# Action item
Only an exact copy of the entries will serve as the answer.

# Items from a dataset

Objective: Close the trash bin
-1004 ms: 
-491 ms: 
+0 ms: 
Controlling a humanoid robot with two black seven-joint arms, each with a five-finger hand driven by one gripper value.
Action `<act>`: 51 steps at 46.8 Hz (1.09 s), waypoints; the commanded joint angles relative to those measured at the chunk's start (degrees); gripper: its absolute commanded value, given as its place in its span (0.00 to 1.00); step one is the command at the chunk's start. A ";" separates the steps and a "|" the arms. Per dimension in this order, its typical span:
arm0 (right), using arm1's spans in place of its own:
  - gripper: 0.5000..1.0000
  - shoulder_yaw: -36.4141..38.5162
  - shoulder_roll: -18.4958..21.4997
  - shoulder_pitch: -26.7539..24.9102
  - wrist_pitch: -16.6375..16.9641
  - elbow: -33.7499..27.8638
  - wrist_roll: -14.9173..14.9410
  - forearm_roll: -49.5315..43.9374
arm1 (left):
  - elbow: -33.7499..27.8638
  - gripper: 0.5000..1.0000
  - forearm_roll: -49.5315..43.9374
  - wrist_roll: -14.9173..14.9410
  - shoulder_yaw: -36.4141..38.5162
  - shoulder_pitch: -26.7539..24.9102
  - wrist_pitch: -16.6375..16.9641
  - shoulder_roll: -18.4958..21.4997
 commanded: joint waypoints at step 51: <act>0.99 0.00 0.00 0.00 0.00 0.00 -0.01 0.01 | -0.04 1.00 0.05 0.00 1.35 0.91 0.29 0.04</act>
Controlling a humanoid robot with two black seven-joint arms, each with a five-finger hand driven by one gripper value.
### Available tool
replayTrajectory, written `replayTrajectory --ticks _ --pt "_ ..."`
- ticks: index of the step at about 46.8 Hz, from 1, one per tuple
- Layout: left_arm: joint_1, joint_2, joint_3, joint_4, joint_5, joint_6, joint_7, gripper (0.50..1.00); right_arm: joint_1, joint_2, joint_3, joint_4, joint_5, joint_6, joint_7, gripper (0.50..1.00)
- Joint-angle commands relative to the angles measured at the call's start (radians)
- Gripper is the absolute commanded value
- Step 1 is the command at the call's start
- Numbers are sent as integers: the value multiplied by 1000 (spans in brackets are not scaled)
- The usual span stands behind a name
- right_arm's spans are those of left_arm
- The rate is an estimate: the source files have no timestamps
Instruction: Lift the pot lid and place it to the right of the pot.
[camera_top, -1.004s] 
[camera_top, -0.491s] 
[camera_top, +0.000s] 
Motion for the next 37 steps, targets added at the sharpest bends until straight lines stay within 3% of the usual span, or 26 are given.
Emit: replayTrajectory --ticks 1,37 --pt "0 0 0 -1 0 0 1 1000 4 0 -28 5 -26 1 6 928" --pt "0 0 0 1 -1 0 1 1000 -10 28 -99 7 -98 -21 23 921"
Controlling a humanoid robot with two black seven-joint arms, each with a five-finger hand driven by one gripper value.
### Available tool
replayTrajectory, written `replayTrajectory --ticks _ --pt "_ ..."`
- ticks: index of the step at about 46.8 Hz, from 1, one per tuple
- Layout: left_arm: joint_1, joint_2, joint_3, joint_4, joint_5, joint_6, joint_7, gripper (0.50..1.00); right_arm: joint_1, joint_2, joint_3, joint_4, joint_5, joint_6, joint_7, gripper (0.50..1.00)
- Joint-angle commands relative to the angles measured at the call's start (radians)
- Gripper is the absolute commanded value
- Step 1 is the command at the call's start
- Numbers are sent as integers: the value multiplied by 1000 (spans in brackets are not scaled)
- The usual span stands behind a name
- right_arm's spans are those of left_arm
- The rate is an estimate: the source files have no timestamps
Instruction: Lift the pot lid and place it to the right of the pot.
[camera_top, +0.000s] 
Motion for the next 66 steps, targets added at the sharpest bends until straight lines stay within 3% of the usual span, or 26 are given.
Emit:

# Response below
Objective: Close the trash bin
-1004 ms: 
-491 ms: 
+0 ms: 
Controlling a humanoid robot with two black seven-joint arms, each with a five-finger hand driven by one gripper value.
Action `<act>`: 51 steps at 46.8 Hz (1.09 s), waypoints; the commanded joint angles relative to those measured at the chunk's start (degrees); gripper: its absolute commanded value, given as its place in its span (0.00 to 1.00); step one is the command at the chunk's start. A ";" separates the steps and a "|" the arms. Per dimension in this order, its typical span:
arm0 (right), using arm1's spans in place of its own:
  - gripper: 0.5000..1.0000
  - shoulder_yaw: -36.4141..38.5162
  - shoulder_roll: -18.4958..21.4997
  - shoulder_pitch: -26.7539..24.9102
  - wrist_pitch: -16.6375..16.9641
  - elbow: -33.7499..27.8638
  - wrist_roll: -14.9173..14.9410
  - forearm_roll: -49.5315..43.9374
arm1 (left):
  - elbow: -33.7499..27.8638
  - gripper: 0.5000..1.0000
  - forearm_roll: -49.5315..43.9374
  - wrist_roll: -14.9173..14.9410
  - shoulder_yaw: -36.4141..38.5162
  - shoulder_pitch: -26.7539..24.9102
  - wrist_pitch: -16.6375..16.9641
  - shoulder_roll: -18.4958..21.4997
 commanded: joint waypoints at step 51: <act>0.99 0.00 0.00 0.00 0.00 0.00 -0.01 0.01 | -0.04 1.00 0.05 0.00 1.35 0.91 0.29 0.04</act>
Controlling a humanoid robot with two black seven-joint arms, each with a five-finger hand driven by one gripper value.
### Available tool
replayTrajectory, written `replayTrajectory --ticks _ --pt "_ ..."`
- ticks: index of the step at about 46.8 Hz, from 1, one per tuple
- Layout: left_arm: joint_1, joint_2, joint_3, joint_4, joint_5, joint_6, joint_7, gripper (0.50..1.00); right_arm: joint_1, joint_2, joint_3, joint_4, joint_5, joint_6, joint_7, gripper (0.50..1.00)
- Joint-angle commands relative to the angles measured at the call's start (radians)
- Gripper is the absolute commanded value
- Step 1 is the command at the call's start
- Numbers are sent as integers: the value multiplied by 1000 (spans in brackets are not scaled)
- The usual span stands behind a name
- right_arm's spans are those of left_arm
- The rate is an estimate: the source files have no timestamps
Instruction: Lift the pot lid and place it to the right of the pot.
[camera_top, -1.004s] 
[camera_top, -0.491s] 
[camera_top, +0.000s] 
Motion for the next 37 steps, targets added at the sharpest bends until straight lines stay within 3% of the usual span, or 26 are given.
Emit: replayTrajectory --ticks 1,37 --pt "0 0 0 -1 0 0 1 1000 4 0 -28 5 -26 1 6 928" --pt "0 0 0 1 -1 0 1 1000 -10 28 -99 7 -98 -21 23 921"
Controlling a humanoid robot with two black seven-joint arms, each with a five-finger hand driven by one gripper value.
### Available tool
replayTrajectory, written `replayTrajectory --ticks _ --pt "_ ..."`
- ticks: index of the step at about 46.8 Hz, from 1, one per tuple
- Layout: left_arm: joint_1, joint_2, joint_3, joint_4, joint_5, joint_6, joint_7, gripper (0.50..1.00); right_arm: joint_1, joint_2, joint_3, joint_4, joint_5, joint_6, joint_7, gripper (0.50..1.00)
- Joint-angle commands relative to the angles measured at the call's start (radians)
- Gripper is the absolute commanded value
- Step 1 is the command at the call's start
- Numbers are sent as integers: the value multiplied by 1000 (spans in brackets are not scaled)
- The usual span stands behind a name
- right_arm's spans are those of left_arm
- The rate is an estimate: the source files have no timestamps
Instruction: Lift the pot lid and place it to the right of the pot.
[camera_top, +0.000s] 
Motion for the next 66 steps, targets added at the sharpest bends until straight lines stay within 3% of the usual span, or 26 are given.
Emit:

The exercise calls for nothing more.